Opinion
October 31, 1988
Appeal from the Supreme Court, Westchester County (Donovan, J.).
Ordered that the appeal from the order is dismissed; and it is further,
Ordered that the judgment is reversed, on the facts, and a new trial is granted on the issues of whether the plaintiff's injuries were proximately caused by the accident, and damages; and it is further,
Ordered that costs are awarded to abide the event of the new trial.
The appeal from the intermediate order must be dismissed because the right of direct appeal therefrom terminated with the entry of judgment in the action (see, Matter of Aho, 39 N.Y.2d 241, 248). The issues raised on appeal from the order are brought up for review and have been considered on the appeal from the judgment (CPLR 5501 [a] [1]).
We agree with the plaintiff's contention on appeal that the verdict was against the weight of the evidence, and that the Supreme Court erred in failing to set it aside on that ground (see, CPLR 4404 [a]). We find that there can be no fair interpretation of the evidence from which a reasonable jury could determine that the plaintiff herein did not suffer injuries from the accident (see, Nicastro v Park, 113 A.D.2d 129).
The plaintiff, standing on a sidewalk at the corner of 5th Avenue and 37th Street in Manhattan while on her way to work, was struck and knocked down by a traffic light and pole weighing about 450 pounds which had been hit by a truck owned by the defendant West's Motor Freight, Inc. and operated by the defendant Daniel Mertz while it turned the corner. Negligence was conceded, and the only questions before the jury were whether the accident was the proximate cause of the plaintiff's injuries and if so, the amount of damages required to fairly compensate the plaintiff for the injuries she sustained.
The plaintiff had suffered from back problems, for which she had been successfully treated without surgery between 1970 and 1980. From 1980 to the time of the accident in February 1984 the plaintiff lived an asymptomatic and active, indeed athletic, life. Within two days after the accident, she was beset with pain for which she ultimately sought medical treatment from three different doctors. The defendants presented no evidence to contradict the plaintiff's expert's finding that the lumbardiscectomy, performed on the plaintiff in October 1984, had been indicated, in part, on the basis of an August 1984 CAT scan, and in part by her symptoms. It was uncontroverted that on operating, the plaintiff's doctor found that the disk had completely ruptured out of its normal position and the nerve was severely damaged. Much of the dispute between the experts was on the meaning of herniation. There was no dispute however, with respect to the fact that regardless of her exact condition before the accident, the accident could have aggravated the plaintiff's prior condition. In fact, when asked what it means to aggravate a herniated disk, the defendants' expert testified that when a patient is asymptomatic prior to this injury for a substantial period of time, and notes development of pain in the proximate period to the injury, "you would relate to the two as being caused by the injury as described." Thus, even if the jury could have found, on the basis of the existence of plaintiff's preexisting condition, that the accident did not cause the herniation, no view of the evidence could support its conclusion that it did not at least aggravate it.
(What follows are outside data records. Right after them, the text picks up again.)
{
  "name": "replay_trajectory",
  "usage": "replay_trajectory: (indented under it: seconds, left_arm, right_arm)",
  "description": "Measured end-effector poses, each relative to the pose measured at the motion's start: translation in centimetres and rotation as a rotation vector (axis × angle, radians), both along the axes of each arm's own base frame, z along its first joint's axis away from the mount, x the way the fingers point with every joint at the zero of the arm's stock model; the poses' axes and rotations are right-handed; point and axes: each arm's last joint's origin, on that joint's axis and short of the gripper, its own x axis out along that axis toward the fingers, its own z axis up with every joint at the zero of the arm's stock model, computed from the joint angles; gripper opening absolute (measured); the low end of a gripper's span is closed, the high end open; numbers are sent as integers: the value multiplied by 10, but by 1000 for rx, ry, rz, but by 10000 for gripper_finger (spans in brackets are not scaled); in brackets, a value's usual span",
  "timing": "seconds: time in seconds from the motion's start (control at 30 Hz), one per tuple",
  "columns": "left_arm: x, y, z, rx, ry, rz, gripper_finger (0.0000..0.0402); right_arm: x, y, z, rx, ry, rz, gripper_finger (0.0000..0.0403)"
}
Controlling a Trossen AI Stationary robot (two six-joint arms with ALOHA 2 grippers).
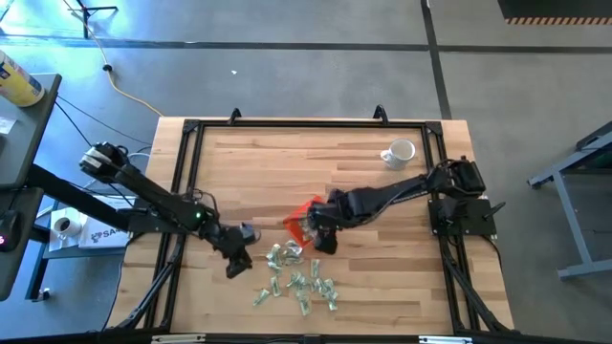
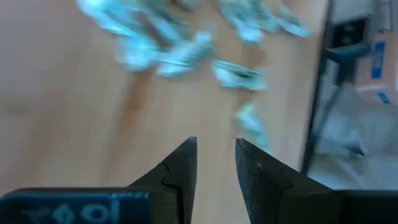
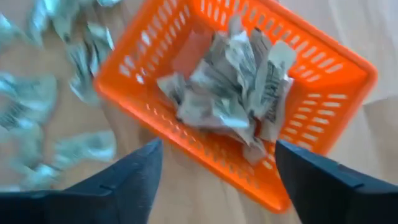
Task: Pick and place Stevia / Truvia into bins
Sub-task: Put the stevia packet into the orange bin
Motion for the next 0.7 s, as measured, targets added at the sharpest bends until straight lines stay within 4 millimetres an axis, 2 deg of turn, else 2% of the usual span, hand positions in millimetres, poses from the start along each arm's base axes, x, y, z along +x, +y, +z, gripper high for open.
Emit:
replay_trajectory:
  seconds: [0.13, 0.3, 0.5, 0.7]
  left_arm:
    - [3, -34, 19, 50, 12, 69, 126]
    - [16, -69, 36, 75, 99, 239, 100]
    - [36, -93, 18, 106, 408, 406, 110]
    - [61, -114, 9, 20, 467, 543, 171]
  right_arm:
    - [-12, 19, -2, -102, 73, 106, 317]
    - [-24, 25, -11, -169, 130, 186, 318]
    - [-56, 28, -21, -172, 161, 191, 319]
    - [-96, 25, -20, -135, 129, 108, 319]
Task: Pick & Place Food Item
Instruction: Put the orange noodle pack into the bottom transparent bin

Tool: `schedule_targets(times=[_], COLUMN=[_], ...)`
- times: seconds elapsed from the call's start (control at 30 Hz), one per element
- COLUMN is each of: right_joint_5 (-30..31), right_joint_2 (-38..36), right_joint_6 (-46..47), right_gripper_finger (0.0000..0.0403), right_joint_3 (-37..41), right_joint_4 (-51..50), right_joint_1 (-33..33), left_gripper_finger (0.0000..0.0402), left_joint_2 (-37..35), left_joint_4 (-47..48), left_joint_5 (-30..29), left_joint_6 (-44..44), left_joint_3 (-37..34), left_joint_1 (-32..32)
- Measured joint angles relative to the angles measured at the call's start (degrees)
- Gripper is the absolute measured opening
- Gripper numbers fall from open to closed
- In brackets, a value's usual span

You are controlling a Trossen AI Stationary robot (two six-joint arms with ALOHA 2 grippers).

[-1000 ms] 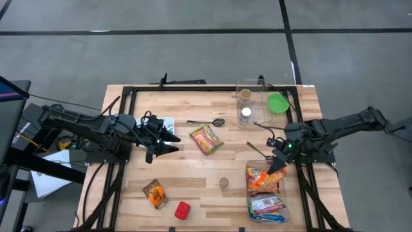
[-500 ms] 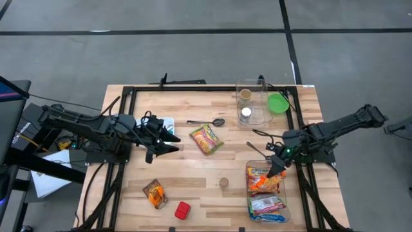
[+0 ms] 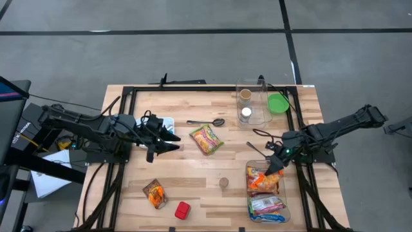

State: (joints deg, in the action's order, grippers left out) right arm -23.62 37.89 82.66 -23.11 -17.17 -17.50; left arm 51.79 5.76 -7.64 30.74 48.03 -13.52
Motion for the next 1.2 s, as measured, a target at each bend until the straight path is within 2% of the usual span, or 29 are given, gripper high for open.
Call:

Moreover, it was uncontroverted that as a result of the accident the plaintiff was knocked to the ground, suffered abrasions and contusions and concomitant pain, spent approximately five hours in the emergency room and underwent numerous tests while detained thereat. She also thereafter visited her own personal physician. Under the circumstances, the jury's verdict in favor of the defendants was against the weight of the evidence.
Accordingly, a new trial must be conducted to determine the extent to which the defendants caused the injuries sustained by the plaintiff and to provide for a fair assessment of damages as a result thereof. Mangano, J.P., Thompson, Brown and Sullivan, JJ., concur.